FRB議長の後任にケビン・ウォーシュ氏を指名
トランプ氏は30日、自ら創設したSNS、トゥルース・ソーシャルにジェローム・パウエル米連邦準備理事会(FRB)議長の後任に「ケビン・ウォーシュ氏を指名する」と投稿した。ウォーシュ氏は2006年、史上最年少の35歳でFRB理事に就任、11年まで理事を務めた。
FRBが過度にハト派的と批判、一貫してFRBのバランスシートの縮小を主張してきたことから「タカ派」と目されるが、最近、AI(人工知能)による生産性向上や規制緩和がインフレを抑制するため、利下げは可能との考えを示している。こうしたことからトランプ政権の規制緩和と減税による成長戦略の実行役として選ばれたと見る向きもある。
FRB批判ではトランプ氏と共通するものの、大幅利下げを求めるトランプ氏の圧力にどう対応するか目が離せない。

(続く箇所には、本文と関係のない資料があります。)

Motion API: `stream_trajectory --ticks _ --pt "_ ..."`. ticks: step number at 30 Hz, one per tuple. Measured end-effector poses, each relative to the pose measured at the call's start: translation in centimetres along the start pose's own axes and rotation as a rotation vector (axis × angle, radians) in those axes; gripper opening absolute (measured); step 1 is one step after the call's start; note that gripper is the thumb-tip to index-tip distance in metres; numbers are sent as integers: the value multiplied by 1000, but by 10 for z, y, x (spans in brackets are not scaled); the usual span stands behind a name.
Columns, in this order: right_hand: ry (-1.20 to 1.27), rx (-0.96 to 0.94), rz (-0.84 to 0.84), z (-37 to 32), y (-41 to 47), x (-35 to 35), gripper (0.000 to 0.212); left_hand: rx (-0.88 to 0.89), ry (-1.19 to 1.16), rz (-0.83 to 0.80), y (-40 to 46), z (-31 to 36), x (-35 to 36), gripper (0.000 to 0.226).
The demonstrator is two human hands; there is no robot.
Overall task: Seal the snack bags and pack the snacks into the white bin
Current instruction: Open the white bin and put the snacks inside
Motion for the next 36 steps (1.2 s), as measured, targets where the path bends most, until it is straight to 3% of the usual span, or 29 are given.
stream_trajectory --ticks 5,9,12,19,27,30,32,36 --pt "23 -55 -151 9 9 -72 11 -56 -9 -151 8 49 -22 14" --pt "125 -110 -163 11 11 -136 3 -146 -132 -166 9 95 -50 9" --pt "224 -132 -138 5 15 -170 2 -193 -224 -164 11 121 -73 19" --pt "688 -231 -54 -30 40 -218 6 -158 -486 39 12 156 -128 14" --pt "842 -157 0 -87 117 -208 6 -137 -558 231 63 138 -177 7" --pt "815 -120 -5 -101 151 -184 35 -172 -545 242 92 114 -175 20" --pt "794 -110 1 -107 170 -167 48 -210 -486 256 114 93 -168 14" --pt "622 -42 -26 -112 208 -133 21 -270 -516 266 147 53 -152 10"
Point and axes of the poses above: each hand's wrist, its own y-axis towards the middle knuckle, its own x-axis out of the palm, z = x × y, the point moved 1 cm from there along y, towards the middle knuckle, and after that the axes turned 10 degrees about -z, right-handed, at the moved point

元国際通貨基金(IMF)チーフエコノミストでハーバード大学のケネス・ロゴフ教授は29日、新著『ドル覇権が終わるとき インサイダーが見た国際金融「激動の70年」(Our Dollar, Your Problem)』に沿う形でロンドン・スクール・オブ・エコノミクス(LSE)で講演した。
原題タイトルの由来は1971年にニクソン政権のジョン・コナリー財務長官がドルの金本位制停止(ニクソン・ショック)に激怒する欧州諸国に放った言葉だ。「あなた方には問題でも、ドルは私たち米国の通貨なのだ」という意味だ。